__TASK STATEMENT__
Could you reproduce, from the records below, everything from the line with "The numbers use" down to the line with "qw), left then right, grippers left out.", keeping both of those lines and changing nothing?

__MATERIAL TO PROCESS__
───

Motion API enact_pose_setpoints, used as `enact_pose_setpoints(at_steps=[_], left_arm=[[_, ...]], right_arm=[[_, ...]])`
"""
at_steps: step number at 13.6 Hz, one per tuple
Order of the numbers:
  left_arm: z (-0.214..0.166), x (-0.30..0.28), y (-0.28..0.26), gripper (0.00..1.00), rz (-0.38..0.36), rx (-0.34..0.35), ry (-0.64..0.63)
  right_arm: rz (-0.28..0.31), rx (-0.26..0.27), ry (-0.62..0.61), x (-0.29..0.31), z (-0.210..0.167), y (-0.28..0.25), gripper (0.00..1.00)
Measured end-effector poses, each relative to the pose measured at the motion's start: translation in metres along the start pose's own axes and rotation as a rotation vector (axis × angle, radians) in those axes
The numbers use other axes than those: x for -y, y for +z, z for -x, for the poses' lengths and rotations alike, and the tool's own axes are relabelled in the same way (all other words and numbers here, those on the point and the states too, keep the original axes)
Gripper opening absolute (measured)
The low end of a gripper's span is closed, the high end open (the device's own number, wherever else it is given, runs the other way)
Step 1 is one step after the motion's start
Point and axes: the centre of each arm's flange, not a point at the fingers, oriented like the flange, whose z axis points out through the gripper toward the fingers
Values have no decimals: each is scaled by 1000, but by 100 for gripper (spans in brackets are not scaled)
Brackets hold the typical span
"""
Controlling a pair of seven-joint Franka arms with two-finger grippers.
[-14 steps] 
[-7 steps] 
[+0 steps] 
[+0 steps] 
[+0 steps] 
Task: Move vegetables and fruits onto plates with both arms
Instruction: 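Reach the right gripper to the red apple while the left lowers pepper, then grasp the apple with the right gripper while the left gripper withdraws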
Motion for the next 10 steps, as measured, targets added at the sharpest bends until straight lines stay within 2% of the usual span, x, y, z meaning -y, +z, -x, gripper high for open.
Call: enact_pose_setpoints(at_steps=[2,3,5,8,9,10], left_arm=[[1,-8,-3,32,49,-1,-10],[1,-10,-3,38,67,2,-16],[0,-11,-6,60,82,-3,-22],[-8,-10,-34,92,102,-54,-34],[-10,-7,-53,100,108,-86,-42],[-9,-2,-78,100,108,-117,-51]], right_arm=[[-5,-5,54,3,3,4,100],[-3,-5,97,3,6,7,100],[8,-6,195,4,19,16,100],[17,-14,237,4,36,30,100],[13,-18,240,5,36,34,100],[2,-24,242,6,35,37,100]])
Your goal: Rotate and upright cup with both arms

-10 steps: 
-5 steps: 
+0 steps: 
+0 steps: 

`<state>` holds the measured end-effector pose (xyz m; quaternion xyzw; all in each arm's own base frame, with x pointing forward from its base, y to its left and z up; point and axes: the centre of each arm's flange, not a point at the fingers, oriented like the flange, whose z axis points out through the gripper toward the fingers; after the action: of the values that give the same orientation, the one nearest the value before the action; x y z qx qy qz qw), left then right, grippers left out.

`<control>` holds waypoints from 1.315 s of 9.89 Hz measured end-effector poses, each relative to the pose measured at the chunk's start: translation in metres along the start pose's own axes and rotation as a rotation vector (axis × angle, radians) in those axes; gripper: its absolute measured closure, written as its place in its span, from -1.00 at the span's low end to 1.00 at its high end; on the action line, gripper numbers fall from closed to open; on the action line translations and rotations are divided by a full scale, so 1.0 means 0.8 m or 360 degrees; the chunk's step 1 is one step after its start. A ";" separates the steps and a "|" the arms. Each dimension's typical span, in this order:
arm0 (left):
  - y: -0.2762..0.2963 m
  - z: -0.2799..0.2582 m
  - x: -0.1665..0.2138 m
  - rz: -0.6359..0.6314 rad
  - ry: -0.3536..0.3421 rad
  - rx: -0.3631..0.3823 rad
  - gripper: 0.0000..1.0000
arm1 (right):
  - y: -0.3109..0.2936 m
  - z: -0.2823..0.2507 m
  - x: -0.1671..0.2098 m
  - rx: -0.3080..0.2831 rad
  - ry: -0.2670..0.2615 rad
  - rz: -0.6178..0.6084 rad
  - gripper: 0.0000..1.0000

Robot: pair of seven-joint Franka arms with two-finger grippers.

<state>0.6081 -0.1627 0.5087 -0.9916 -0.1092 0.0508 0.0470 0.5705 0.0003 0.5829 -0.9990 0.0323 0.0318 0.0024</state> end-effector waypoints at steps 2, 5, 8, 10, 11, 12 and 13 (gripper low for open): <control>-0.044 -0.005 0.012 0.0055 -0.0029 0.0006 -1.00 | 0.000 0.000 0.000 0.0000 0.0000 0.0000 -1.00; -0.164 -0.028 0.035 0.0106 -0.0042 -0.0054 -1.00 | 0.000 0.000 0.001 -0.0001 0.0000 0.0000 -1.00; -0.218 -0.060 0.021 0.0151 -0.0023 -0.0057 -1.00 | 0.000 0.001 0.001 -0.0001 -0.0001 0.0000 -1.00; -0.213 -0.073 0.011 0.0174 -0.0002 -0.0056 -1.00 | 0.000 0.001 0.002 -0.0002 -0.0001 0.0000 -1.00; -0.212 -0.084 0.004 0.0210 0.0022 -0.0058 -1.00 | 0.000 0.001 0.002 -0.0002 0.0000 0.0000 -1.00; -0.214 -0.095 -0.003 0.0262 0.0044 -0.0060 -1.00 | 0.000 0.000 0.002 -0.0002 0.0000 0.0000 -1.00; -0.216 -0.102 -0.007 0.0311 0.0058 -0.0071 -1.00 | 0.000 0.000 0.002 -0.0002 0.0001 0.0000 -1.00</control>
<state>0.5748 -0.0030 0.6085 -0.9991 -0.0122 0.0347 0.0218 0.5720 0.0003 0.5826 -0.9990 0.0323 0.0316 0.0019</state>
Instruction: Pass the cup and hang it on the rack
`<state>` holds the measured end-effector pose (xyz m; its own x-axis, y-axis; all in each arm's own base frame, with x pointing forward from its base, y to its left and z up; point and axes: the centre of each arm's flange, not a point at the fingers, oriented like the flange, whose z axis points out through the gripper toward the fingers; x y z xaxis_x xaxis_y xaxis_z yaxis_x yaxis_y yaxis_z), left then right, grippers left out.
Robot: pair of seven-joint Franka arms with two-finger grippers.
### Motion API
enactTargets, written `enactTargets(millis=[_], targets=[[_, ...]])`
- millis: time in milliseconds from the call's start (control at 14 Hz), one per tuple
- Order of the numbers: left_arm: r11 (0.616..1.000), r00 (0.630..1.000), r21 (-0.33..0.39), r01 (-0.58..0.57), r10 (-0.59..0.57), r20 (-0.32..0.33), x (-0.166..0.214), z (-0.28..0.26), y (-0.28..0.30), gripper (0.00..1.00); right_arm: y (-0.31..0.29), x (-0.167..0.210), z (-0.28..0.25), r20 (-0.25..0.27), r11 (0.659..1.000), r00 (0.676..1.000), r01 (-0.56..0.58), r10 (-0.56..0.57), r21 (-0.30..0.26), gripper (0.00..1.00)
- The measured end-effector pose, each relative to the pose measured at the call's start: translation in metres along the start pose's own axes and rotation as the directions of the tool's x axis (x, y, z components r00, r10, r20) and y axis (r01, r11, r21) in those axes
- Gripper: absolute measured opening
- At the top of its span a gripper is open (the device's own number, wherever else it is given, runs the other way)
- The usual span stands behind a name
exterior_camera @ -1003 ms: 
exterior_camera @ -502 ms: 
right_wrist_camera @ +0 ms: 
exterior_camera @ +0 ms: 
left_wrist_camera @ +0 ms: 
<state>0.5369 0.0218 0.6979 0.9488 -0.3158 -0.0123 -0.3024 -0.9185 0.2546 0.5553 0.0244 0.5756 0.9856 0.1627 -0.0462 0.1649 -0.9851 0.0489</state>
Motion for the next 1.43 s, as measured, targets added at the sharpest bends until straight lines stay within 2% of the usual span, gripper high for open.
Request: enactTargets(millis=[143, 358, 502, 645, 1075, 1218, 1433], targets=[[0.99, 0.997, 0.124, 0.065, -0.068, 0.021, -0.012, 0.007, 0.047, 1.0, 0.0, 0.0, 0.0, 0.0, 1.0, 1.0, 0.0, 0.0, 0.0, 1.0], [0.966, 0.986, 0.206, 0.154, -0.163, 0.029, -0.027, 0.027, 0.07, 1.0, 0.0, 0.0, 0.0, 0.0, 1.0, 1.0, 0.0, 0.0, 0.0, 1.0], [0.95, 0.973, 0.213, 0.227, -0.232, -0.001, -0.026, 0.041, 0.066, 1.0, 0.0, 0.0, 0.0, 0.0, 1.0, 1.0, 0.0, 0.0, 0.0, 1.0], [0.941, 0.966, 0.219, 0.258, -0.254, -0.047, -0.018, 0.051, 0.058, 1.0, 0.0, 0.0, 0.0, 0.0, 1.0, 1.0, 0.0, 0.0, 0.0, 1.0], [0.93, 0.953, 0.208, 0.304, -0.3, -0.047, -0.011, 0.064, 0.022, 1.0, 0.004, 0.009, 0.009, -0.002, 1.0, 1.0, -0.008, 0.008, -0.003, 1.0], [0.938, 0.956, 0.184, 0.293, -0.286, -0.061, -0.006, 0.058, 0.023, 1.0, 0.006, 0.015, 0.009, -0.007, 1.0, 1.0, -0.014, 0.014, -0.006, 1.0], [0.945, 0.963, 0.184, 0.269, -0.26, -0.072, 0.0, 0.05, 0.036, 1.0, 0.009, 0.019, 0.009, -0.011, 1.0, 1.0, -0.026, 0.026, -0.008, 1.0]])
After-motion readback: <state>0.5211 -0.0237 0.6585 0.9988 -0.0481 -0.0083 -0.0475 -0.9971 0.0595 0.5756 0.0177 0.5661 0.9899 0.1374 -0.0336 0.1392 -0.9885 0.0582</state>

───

__ANSWER BOX__
The numbers use other axes than those: x for -y, y for +z, z for -x, for the poses' lengths and rotations alike, and the tool's own axes are relabelled in the same way (all other words and numbers here, those on the point and the states too, keep the original axes)
Gripper opening absolute (measured)
The low end of a gripper's span is closed, the high end open (the device's own number, wherever else it is given, runs the other way)
Step 1 is one step after the motion's start
Point and axes: the centre of each arm's flange, not a point at the fingers, oriented like the flange, whose z axis points out through the gripper toward the fingers
Values have no decimals: each is scaled by 1000, but by 100 for gripper (spans in brackets are not scaled)
Brackets hold the typical span
"""
Controlling a pair of seven-joint Franka arms with two-finger grippers.
[-14 steps] 
[-7 steps] 
[+0 steps] 
[+0 steps] 
[+0 steps] 
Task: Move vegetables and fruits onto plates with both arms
Instruction: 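Reach the right gripper to the red apple while the left lowers pepper, then grasp the apple with the right gripper while the left gripper withdraws
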Motion for the next 10 steps, as measured, targets added at the sharpest bends until straight lines stay within 2% of the usual span, x, y, z meaning -y, +z, -x, gripper high for open.
Call: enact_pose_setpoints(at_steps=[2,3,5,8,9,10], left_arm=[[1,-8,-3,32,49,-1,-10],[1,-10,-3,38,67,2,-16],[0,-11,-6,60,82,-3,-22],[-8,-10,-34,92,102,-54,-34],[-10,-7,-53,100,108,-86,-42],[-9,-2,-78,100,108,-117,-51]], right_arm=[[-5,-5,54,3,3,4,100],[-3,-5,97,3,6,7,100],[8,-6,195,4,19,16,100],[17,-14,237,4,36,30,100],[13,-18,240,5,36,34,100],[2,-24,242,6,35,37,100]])
Your goal: Rotate and upright cup with both arms

-10 steps: 
-5 steps: 
+0 steps: 
+0 steps: 

`<state>` holds the measured end-effector pose (xyz m; quaternion xyzw; all in each arm's own base frame, with x pointing forward from its base, y to its left and z up; point and axes: the centre of each arm's flange, not a point at the fingers, oriented like the flange, whose z axis points out through the gripper toward the fingers; after the action: of the values that give the same orientation, the one nearest the value before the action; x y z qx qy qz qw), left then right, grippers left out.

What came before is the finished answer.